Pina read an article about a place in town to hike, in the Sonoma Index-Tribune­­­—what an uninspired name for a newspaper in so beautiful a place. Why not the Valley of the Moon Light, like the Pulitzer Prize winning Point Reyes Light?

Fryer Creek starts just south of Whole Foods. She takes a narrow packed- dirt path off Second Street West that looks like it leads somewhere. It’s supposed to be a native restoration site. The creek is on her left and in no time at all it turns into swampy grasses and then high water with large piles of branches. She feels like she’s on a Bayou hike out of New Orleans. Ducks, in ones and twos, swim by. No alligators here, but she spots a mallard hiding in the reeds.

(c) Chester Arnold, 2020

There are beavers in the creek, the article noted. She wants to see one, but they happen to be nocturnal creatures. She notices a couple of large trees they’ve brought down. The trunk of one has a gaping ax-like wound, miraculously engineered by the beavers. From the one article she’s read, she has a fount of information about beavers: they are rodents and build dams because they like flat waters to more easily defend themselves against predators. Unlike humans, beavers are naturally monogamous, mating for life.

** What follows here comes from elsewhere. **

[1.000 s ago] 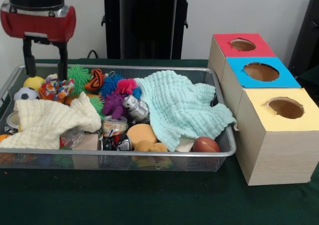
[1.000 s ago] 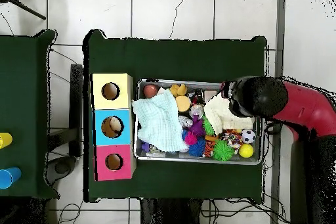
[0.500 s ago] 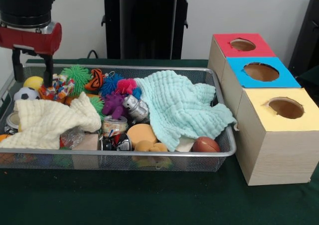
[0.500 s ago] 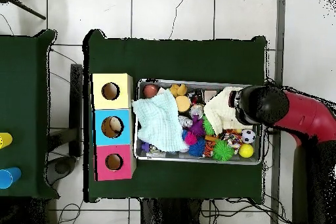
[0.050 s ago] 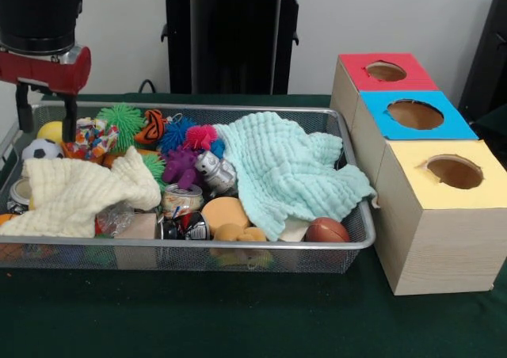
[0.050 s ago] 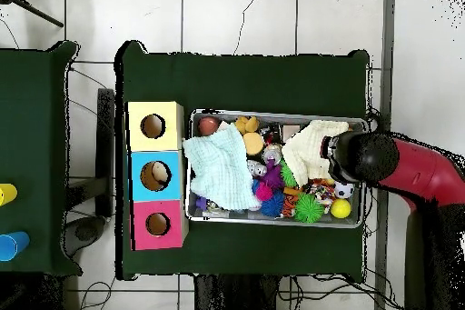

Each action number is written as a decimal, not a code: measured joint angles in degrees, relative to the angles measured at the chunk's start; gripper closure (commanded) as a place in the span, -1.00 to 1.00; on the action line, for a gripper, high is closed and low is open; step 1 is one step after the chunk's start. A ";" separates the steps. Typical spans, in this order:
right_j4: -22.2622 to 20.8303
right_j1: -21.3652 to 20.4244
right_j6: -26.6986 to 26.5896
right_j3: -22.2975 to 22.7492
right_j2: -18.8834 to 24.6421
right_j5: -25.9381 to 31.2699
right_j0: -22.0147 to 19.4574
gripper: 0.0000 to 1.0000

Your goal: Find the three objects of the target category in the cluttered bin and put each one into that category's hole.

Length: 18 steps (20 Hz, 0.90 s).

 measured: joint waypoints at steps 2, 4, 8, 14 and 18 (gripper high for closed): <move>0.00 0.02 0.00 0.76 -0.25 -0.81 0.01 -1.00; 0.01 0.08 0.00 2.32 -0.74 -2.70 0.03 -1.00; 0.04 0.09 0.00 4.57 -1.60 -5.22 0.36 -1.00; 0.11 0.07 0.00 8.65 -3.32 -8.87 1.52 -1.00; 0.67 0.55 0.01 10.11 -4.23 -9.84 2.06 -1.00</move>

She reaches the end of the narrow dirt path and sees that the trail broadens and is paved. But before continuing she sits on a bench facing the afternoon sun, imagining someone snapping a picture of her and applying the caption: Earth Day sun worshipper. She thinks of Charlie, sitting amid his blossoming citrus. She hopes that by now the sillage from her Ylang 49, with its flush of gardenia, has dissipated. Charlie—aside from the possibility of illness, what chances will he be taking?

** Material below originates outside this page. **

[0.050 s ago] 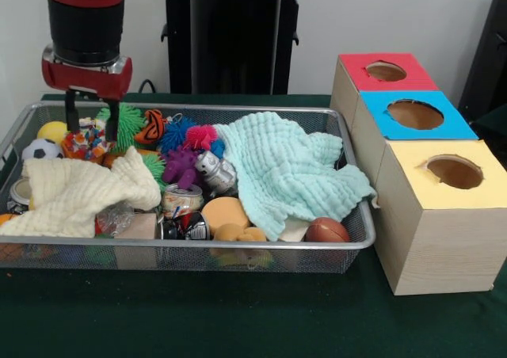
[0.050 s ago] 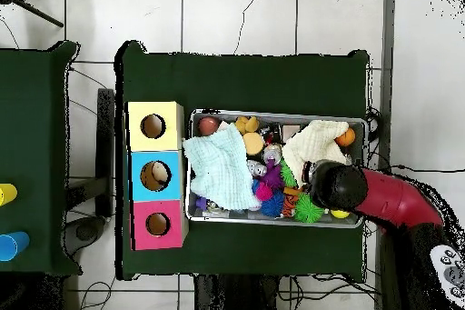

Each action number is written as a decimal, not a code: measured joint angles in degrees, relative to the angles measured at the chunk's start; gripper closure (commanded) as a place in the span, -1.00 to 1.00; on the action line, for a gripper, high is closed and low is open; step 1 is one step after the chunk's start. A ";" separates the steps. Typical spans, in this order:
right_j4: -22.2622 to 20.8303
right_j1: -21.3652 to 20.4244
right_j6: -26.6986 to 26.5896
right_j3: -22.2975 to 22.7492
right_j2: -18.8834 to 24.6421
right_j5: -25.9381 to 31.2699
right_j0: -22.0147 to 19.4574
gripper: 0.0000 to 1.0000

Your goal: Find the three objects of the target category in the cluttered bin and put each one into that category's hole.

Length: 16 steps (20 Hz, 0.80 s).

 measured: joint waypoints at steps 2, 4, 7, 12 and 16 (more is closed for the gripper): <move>0.35 0.50 0.00 0.39 -0.33 -0.32 0.01 -1.00; 0.69 1.40 0.02 0.74 -1.02 -0.90 0.04 -1.00; 1.01 3.06 0.05 0.88 -2.85 -2.16 0.57 -1.00; 1.41 5.53 0.46 0.86 -6.37 -4.43 2.54 -1.00; 1.92 7.00 0.59 0.87 -8.48 -5.75 3.84 -1.00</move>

The paved trail is quite populous. Folks with and without masks, do their best to create the phantom six feet whenever she approaches. She is unmasked today, vulnerable to both disease and love.

The creek and trail bend left and she sees something she hadn’t expected—a large turtle, climbing from the water and up a side bank. She wants to get closer to see its little head, but doesn’t want to scare it. Do turtles, covered so broadly by their shells, sun themselves? What does it portend to spot a turtle? Go slowly, she thinks. Stay close to the earth. You will soon be carrying your house on your back. And then, as if the turtle has just fulfilled its function, it slips down the bank into the green-mossed water.